Challenges in 3D Data Synthesis for Training Neural Networks on Topological Features
Dylan Peek, Matthew P. Skerritt, Siddharth Pritam, Stephan Chalup
TL;DR
This work addresses the scarcity of labeled 3D data for supervised Topological Data Analysis by introducing a synthetic data pipeline that controllably encodes topology through genus $g$ and Betti number $\beta_1$ using Repulsive Surfaces.
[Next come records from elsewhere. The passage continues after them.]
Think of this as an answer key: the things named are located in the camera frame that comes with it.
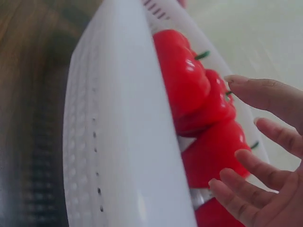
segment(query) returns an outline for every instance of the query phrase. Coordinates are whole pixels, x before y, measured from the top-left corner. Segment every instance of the finger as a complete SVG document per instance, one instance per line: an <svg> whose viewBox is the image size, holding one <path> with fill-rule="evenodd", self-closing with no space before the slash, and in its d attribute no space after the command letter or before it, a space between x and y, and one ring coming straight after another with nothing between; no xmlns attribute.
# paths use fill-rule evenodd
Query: finger
<svg viewBox="0 0 303 227"><path fill-rule="evenodd" d="M255 125L260 132L282 146L289 153L299 158L303 158L303 138L298 132L282 127L266 118L256 119Z"/></svg>
<svg viewBox="0 0 303 227"><path fill-rule="evenodd" d="M210 189L222 206L247 227L254 226L259 209L236 196L222 181L213 179Z"/></svg>
<svg viewBox="0 0 303 227"><path fill-rule="evenodd" d="M237 196L260 209L269 204L276 195L248 183L232 169L223 169L220 172L220 177L221 181Z"/></svg>
<svg viewBox="0 0 303 227"><path fill-rule="evenodd" d="M231 75L225 78L231 91L243 102L267 110L294 126L303 135L303 92L270 79L248 79Z"/></svg>
<svg viewBox="0 0 303 227"><path fill-rule="evenodd" d="M255 175L266 187L273 190L281 190L290 171L279 170L267 164L247 150L238 150L235 153L237 160L253 175Z"/></svg>

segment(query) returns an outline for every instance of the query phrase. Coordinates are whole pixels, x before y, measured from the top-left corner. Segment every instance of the fingernail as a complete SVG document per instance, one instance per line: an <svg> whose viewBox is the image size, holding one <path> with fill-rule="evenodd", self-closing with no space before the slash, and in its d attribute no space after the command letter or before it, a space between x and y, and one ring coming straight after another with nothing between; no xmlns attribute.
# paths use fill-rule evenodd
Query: fingernail
<svg viewBox="0 0 303 227"><path fill-rule="evenodd" d="M259 117L256 117L256 118L254 119L254 124L255 124L255 125L257 125L257 121L258 121L259 119L260 119Z"/></svg>
<svg viewBox="0 0 303 227"><path fill-rule="evenodd" d="M240 75L229 75L229 76L225 76L224 80L228 83L244 84L245 82L248 81L248 78Z"/></svg>
<svg viewBox="0 0 303 227"><path fill-rule="evenodd" d="M208 182L208 185L211 186L211 184L212 184L212 182L214 182L214 180L215 180L214 178L211 179L211 180Z"/></svg>
<svg viewBox="0 0 303 227"><path fill-rule="evenodd" d="M237 150L234 155L237 156L237 154L240 152L241 150Z"/></svg>

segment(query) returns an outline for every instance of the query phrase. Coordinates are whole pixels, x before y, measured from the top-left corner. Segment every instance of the green pepper stem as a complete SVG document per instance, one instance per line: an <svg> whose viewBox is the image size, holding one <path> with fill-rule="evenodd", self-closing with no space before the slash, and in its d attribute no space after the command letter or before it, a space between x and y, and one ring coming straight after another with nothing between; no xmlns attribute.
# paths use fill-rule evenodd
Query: green pepper stem
<svg viewBox="0 0 303 227"><path fill-rule="evenodd" d="M210 51L205 51L204 53L197 55L195 57L195 60L200 60L200 59L206 58L209 54L210 54Z"/></svg>
<svg viewBox="0 0 303 227"><path fill-rule="evenodd" d="M259 146L259 141L257 141L257 142L255 142L254 143L254 145L252 145L251 147L250 147L250 149L255 149L257 146Z"/></svg>
<svg viewBox="0 0 303 227"><path fill-rule="evenodd" d="M228 91L225 93L225 95L229 96L230 94L232 94L232 91Z"/></svg>

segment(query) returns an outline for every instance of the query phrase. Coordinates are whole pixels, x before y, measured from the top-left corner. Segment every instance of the perforated plastic side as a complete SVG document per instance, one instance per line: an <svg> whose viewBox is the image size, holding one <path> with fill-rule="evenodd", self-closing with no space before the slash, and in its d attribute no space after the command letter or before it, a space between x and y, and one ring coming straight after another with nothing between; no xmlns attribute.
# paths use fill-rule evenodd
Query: perforated plastic side
<svg viewBox="0 0 303 227"><path fill-rule="evenodd" d="M66 208L71 227L105 226L96 156L98 124L99 46L93 19L72 56L67 85L63 130L63 174Z"/></svg>

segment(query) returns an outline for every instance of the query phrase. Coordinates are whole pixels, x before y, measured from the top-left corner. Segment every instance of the blurry background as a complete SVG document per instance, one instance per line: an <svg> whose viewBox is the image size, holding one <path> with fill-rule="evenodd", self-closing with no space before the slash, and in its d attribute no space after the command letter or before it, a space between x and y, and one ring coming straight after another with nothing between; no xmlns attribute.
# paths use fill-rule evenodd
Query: blurry background
<svg viewBox="0 0 303 227"><path fill-rule="evenodd" d="M303 89L303 1L188 0L187 10L233 73ZM253 114L280 122L264 111ZM273 165L298 167L299 159L263 138Z"/></svg>

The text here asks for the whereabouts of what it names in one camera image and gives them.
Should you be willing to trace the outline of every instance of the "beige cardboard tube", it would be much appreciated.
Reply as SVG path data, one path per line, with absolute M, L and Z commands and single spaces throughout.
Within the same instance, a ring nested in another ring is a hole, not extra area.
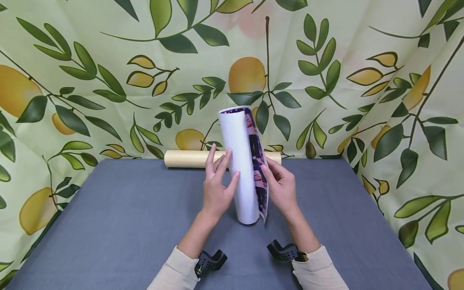
M 214 161 L 224 155 L 225 151 L 216 151 Z M 181 168 L 205 168 L 206 159 L 209 151 L 199 150 L 168 150 L 164 154 L 164 164 L 166 167 L 181 167 Z M 266 157 L 282 164 L 280 152 L 265 152 Z

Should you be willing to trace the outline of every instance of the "left hand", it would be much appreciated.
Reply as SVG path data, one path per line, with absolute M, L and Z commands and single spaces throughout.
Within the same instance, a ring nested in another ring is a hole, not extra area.
M 222 184 L 222 177 L 226 172 L 227 165 L 232 156 L 231 151 L 221 156 L 213 163 L 214 153 L 216 152 L 216 144 L 209 150 L 209 155 L 206 160 L 206 178 L 203 183 L 203 209 L 202 211 L 215 220 L 219 220 L 221 216 L 229 208 L 235 190 L 237 189 L 240 172 L 236 172 L 228 187 Z

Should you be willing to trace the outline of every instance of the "black clamp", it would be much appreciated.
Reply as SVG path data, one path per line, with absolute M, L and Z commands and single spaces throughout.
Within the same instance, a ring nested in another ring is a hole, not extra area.
M 222 265 L 224 265 L 227 260 L 227 256 L 221 250 L 217 250 L 212 257 L 207 252 L 203 251 L 198 259 L 199 261 L 195 266 L 195 274 L 197 277 L 200 277 L 202 273 L 207 271 L 217 271 L 221 269 Z
M 274 257 L 274 259 L 279 260 L 279 261 L 289 261 L 289 260 L 295 260 L 297 262 L 305 262 L 306 259 L 304 258 L 306 256 L 305 253 L 298 252 L 298 249 L 296 246 L 292 243 L 286 245 L 285 247 L 282 247 L 277 240 L 273 240 L 272 243 L 267 245 L 267 249 L 271 253 L 271 255 Z

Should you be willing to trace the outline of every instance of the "forearm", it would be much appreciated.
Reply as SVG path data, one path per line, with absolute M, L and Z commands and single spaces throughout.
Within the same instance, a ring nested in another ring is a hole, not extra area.
M 195 265 L 217 222 L 217 219 L 204 211 L 199 212 L 148 290 L 192 290 L 195 288 L 199 281 L 195 274 Z
M 198 259 L 206 240 L 218 221 L 217 218 L 200 211 L 184 238 L 177 245 L 177 249 L 192 259 Z
M 292 261 L 293 274 L 304 290 L 346 290 L 343 278 L 338 273 L 324 246 L 321 246 L 301 210 L 296 207 L 285 215 L 293 243 L 298 251 L 307 254 L 307 261 Z
M 306 221 L 299 207 L 285 214 L 293 243 L 298 251 L 312 253 L 321 247 L 319 240 Z

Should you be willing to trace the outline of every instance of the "gray tablecloth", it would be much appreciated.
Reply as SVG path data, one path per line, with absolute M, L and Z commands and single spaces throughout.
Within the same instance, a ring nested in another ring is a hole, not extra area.
M 345 161 L 283 164 L 351 290 L 430 289 Z M 145 290 L 201 209 L 204 176 L 200 169 L 167 169 L 161 160 L 101 162 L 7 289 Z M 266 225 L 240 224 L 232 206 L 205 248 L 221 249 L 228 260 L 197 289 L 298 289 L 291 264 L 272 260 L 266 249 L 274 239 L 291 242 L 271 203 Z

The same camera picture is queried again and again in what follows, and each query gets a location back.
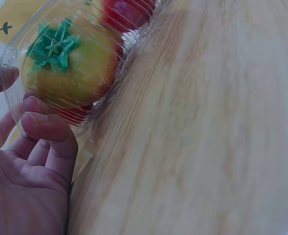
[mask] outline light wood surface
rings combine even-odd
[[[288,235],[288,0],[173,0],[99,119],[71,235]]]

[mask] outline plastic clamshell package
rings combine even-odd
[[[18,127],[23,98],[34,94],[82,131],[112,94],[166,2],[49,0],[0,59],[0,82]],[[6,77],[4,67],[19,68],[19,77]]]

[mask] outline red tomato
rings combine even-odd
[[[120,32],[140,28],[152,16],[156,0],[103,0],[102,19]]]

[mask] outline tomato
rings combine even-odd
[[[140,28],[149,21],[156,0],[103,0],[102,20],[120,32]]]
[[[80,35],[80,41],[69,53],[66,72],[58,73],[45,65],[30,73],[34,60],[28,56],[21,69],[25,89],[64,109],[90,105],[103,97],[114,82],[118,67],[116,46],[106,34],[88,21],[73,20],[73,25],[70,32]]]

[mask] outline hand
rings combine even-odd
[[[18,75],[6,68],[4,77]],[[0,150],[0,235],[64,234],[77,142],[68,124],[36,97],[24,98],[23,111],[24,131]],[[0,120],[0,148],[14,126],[10,113]]]

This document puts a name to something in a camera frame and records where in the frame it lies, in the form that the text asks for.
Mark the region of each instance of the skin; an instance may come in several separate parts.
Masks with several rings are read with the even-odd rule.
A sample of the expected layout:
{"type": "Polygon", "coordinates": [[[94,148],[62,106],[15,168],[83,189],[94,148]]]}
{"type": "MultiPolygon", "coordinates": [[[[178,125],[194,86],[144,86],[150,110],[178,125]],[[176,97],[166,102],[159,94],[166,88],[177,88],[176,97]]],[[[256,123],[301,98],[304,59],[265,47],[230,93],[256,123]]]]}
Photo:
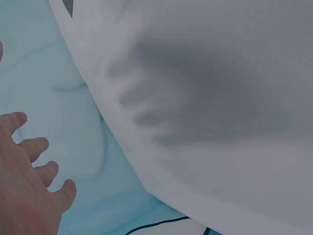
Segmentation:
{"type": "MultiPolygon", "coordinates": [[[[0,61],[3,45],[0,42],[0,61]]],[[[62,213],[76,197],[76,185],[66,180],[57,192],[47,190],[58,173],[56,162],[33,168],[49,147],[46,138],[14,143],[12,134],[27,122],[15,112],[0,116],[0,234],[56,235],[62,213]]]]}

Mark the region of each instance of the light blue fabric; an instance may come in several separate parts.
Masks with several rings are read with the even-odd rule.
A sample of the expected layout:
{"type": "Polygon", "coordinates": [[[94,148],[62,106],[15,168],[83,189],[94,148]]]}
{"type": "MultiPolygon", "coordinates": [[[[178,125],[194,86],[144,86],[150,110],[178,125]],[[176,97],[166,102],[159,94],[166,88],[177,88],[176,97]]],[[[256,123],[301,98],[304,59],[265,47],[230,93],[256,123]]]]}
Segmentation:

It presents the RG Repulse dataset, built from seeds with $\beta_1$ in $[0,20]$ grown in random grid environments, deformed while preserving topology, and voxelized to $256^3$ with Perlin-noise augmentation, enabling $8{,}192$-point inputs for a 3D Convolutional Transformer network trained to predict $\beta_1$. Experimental results show accuracy decreases as geometric complexity increases, highlighting the separate roles of topology and geometry in estimator generalization. The dataset provides a flexible platform for training and benchmarking topology-aware estimators and persistent homology pipelines, with potential for transfer learning to real-world voxel data in domains like medical imaging and materials science.
Abstract
Topological Data Analysis (TDA) involves techniques of analyzing the underlying structure and connectivity of data. However, traditional methods like persistent homology can be computationally demanding, motivating the development of neural network-based estimators capable of reducing computational overhead and inference time. A key barrier to advancing these methods is the lack of labeled 3D data with class distributions and diversity tailored specifically for supervised learning in TDA tasks. To address this, we introduce a novel approach for systematically generating labeled 3D datasets using the Repulsive Surface algorithm, allowing control over topological invariants, such as hole count. The resulting dataset offers varied geometry with topological labeling, making it suitable for training and benchmarking neural network estimators. This paper uses a synthetic 3D dataset to train a genus estimator network, created using a 3D convolutional transformer architecture. An observed decrease in accuracy as deformations increase highlights the role of not just topological complexity, but also geometric complexity, when training generalized estimators. This dataset fills a gap in labeled 3D datasets and generation for training and evaluating models and techniques for TDA.